Le jugement critiqué sera par ailleurs confirmé en ce qu'il a ordonné un sursis à statuer sur la liquidation du préjudice en attente de l'issue de la procédure engagée par M. [V] devant la juridiction administrative qui seule permettra de procéder à un chiffrage dudit préjudice.
- Sur la demande indemnitaire formée par la banque au titre du caractère abusif de la procédure,
Aux termes de l'article 1240 du code civil, tout fait quelconque de l'homme, qui cause à autrui un dommage, oblige celui par la faute duquel il est arrivé à le réparer.
En l'espèce, le juge de première instance, pour des motifs pertinents, a relevé l'absence de démonstration par la banque d'un abus d'action en justice fondé sur la malice, la mauvaise foi ou l'erreur grossière de M. [V], tandis qu'elle ne produit aucun élément attestant d'une atteinte effective à son honorabilité ou à sa réputation et que la possibilité pour M. [V] de réduire voire supprimer les impositions mises à sa charge est sans incidence sur le bien fondé de sa demande.
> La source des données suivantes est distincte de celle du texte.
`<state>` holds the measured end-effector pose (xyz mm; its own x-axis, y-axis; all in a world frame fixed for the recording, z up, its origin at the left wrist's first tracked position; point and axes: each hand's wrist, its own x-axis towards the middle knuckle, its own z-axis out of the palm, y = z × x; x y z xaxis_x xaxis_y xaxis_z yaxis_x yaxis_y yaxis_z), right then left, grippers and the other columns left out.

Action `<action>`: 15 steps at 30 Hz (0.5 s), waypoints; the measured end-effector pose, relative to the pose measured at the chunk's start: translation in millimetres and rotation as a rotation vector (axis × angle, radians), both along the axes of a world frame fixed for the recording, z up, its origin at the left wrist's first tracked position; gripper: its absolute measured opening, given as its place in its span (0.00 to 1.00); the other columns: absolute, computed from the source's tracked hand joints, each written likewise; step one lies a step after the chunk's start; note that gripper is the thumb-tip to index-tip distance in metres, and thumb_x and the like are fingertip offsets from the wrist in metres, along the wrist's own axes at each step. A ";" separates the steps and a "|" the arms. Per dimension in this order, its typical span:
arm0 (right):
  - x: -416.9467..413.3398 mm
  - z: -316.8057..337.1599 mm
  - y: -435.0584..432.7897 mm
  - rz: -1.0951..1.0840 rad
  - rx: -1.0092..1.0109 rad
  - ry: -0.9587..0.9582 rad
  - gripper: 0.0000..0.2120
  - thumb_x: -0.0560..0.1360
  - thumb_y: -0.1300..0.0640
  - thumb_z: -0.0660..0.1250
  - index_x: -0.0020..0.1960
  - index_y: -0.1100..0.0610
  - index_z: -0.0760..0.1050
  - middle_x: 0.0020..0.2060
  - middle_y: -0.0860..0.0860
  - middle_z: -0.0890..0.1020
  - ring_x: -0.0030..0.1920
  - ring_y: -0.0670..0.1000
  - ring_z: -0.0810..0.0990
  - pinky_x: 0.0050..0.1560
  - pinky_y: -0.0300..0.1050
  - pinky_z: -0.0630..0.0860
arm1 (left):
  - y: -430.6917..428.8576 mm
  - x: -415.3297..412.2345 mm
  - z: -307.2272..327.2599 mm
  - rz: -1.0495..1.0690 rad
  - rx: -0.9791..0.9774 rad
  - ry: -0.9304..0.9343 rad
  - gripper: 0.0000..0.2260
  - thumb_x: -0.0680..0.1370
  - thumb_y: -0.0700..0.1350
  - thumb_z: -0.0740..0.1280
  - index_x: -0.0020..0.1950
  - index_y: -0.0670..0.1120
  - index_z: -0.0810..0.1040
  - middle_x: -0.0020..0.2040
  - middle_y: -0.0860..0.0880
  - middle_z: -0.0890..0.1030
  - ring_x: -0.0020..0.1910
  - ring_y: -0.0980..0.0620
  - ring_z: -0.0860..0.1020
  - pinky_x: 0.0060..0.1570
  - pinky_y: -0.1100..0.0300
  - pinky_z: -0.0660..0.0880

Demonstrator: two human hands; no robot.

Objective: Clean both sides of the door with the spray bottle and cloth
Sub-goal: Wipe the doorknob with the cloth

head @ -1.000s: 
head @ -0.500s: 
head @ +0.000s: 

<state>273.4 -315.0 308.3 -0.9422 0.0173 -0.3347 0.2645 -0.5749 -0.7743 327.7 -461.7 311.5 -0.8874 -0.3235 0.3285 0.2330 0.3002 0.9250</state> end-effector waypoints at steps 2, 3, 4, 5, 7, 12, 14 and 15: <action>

Le jugement dont appel sera en conséquence encore confirmé en ce qu'il a rejeté la demande formée par la banque.
Par ces motifs,
La cour, statuant contradictoirement, après débats en audience publique et en avoir délibéré conformément à la loi :
Déclare recevable la demande de M. [R] [V] relative aux impositions, pénalités, et intérêts supportés au titre des années 2018, 2019 et 2020 pour un montant total de 27 893 euros ;
Confirme, dans les limites de l'appel, le jugement rendu entre les parties le 06 décembre 2022 par le tribunal judiciaire de Besançon sauf en ce qu'il a déclaré M. [R] [V] irrecevable en ses demandes portant sur un préjudice antérieur à la date du 06 juillet 2014 et a déclaré la SARL Mazars [Localité 9] responsable à concurrence de 50 % du préjudice de M. [R] [V] résultant pour ce dernier des conséquences dommageables du redressement fiscal subi au titre de la période postérieure au 06 juillet 2014 ;
Statuant sur les chefs infirmés et y ajoutant :
Déclare les demandes formées par M. [R] [V] recevables ;
Déclare la SARL Mazars [Localité 9] responsable à concurrence de 50 % du préjudice de M. [R] [V] résultant pour ce dernier des conséquences dommageables du redressement fiscal subi au titre de la période du 1er janvier 2009 au 31 décembre 2015 ;
Condamne M. [R] [V] aux dépens d'appel exposés par la SCCV Crédit Agricole Mutuel de Franche-Comté ;
Condamne la SARL Mazars [Localité 9] à assumer la charge des dépens d'appel exposés par M. [R] [V] ainsi que de ses propres dépens ;
Et, vu l'article 700 du code de procédure civile :
- déboute M. [R] [V] de sa demande formée à l'encontre de la SCCV Crédit Agricole Mutuel de Franche-Comté et le condamne à payer à cette dernière la somme de 2 000 euros, avec rejet de la demande pour le surplus ;
- déboute la SARL Mazars [Localité 9] de sa demande et la condamne à payer à M. [R] [V] la somme de 2 000 euros, avec rejet de la demande pour le surplus.
Ledit arrêt a été signé par M. Michel Wachter, président de chambre, magistrat ayant participé au délibéré, et par Mme Fabienne Arnoux, greffier.